I got my first review on PETER the other day. I have to say, it hit me in the heart; not because I didn’t expect some people to struggle with some of the brutality I exhibit in my fiction, but because it was the first review. I’ve since gotten a rather positive review, but I was hoping a negative one wouldn’t be first. I suppose it’s good that it was, as it reminded me of one of the keystones of my fiction: good stories require costs.
The reviewer specifically and understandably struggled with the two most difficult scenes in PETER. The first is the very tail end of a gang-rape scene of a known character. The second is a post-rape scene of a boy. Neither scene is written gratuitously — I have no interest in living out such awful moments any more than necessary — but both convey the gravity of trauma necessary to anchor important parts of the plot and pave the way for justice and redemption later in the story.

In order to avoid spoilers, I won’t go into who is assaulted in the book, but both are important. More to the point, both display a reality often glossed over in high fantasy. Women being ravished and children being “slapped around” are nice ways to put what are often much more horrific realities of life. I don’t pleasure in putting characters through pain, and — let me assure you — voicing them for the audiobook grew difficult. I had to step away during the post-rape scene, both for its emotion and its strain on my voice.
Why these kinds of scenes in my book? Because I see such defilement with more disdain than even murder or violence. If my characters would be evil, then I would make them evil, not mere bank robbers carrying bags of money before Superman swoops in and carries them off to jail. Great evil makes for powerful transitions for main characters. Evil exists in our world, and, like stories, can create great testimonies of lives that survive and find redemption and renewal.
It’s the darkness we survive that gives the dawn its meaning.
How else can I make a story powerful if not in the same way?
Every difficult scene in my stories is designed to set the stage for powerful redemption, because my job as an author is to take my readers on a journey that expresses meaning, transition and victory. I will do that by escorting them into valleys shadowed by death to a better place, whose value is made clear by the path that took them there. It’s the darkness we survive that gives the dawn its meaning.
So yes, my fiction has difficult, sometimes triggering scenes. Important characters die and sometimes do not return. Mistakes are made, choices that cannot be taken back or quickly rescinded for a glossy ending. Two of my pre-readers have survived sexual assault, and I highly value their feedback, helping me shape my stories to minimize the pain and maximize the power of what such survival means to my characters and, as importantly, to you, the reader.

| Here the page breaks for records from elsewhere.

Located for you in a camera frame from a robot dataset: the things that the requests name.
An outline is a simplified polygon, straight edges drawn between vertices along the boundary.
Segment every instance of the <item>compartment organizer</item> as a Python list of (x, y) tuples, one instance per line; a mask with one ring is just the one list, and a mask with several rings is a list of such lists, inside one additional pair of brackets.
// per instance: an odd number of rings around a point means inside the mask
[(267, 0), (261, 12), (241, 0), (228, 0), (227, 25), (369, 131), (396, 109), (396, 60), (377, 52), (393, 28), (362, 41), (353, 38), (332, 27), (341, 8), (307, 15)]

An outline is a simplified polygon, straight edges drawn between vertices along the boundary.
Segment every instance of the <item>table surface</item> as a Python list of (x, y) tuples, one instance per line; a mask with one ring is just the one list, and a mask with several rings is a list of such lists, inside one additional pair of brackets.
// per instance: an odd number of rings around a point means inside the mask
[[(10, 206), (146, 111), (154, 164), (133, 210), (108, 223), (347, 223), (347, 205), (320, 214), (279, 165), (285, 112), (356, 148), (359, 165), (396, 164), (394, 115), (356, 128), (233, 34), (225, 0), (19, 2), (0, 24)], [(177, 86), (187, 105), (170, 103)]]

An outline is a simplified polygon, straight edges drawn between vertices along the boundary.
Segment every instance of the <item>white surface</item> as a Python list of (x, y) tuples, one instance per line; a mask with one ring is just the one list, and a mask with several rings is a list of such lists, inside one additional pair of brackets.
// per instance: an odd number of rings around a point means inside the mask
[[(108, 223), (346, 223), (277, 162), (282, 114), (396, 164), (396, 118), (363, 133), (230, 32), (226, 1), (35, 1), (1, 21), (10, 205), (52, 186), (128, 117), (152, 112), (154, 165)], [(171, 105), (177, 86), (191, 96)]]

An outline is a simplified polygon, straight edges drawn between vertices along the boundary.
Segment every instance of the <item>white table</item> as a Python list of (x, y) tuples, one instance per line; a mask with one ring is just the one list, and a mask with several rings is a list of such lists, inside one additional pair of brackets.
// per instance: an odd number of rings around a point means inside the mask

For you who brave my fiction, know that for the difficulties you face alongside my characters, there is redemption ahead. I believe that if you stick it through, just like my characters must, then you will get to enjoy the same quality of meaning and depth they achieve by facing the darkness and coming out stronger. And for characters who don’t survive, it reminds us what others around us deal with when they face it, alone. In that, we can all learn, grow and be better for ourselves and those around us.
“Aye, away to Eden.”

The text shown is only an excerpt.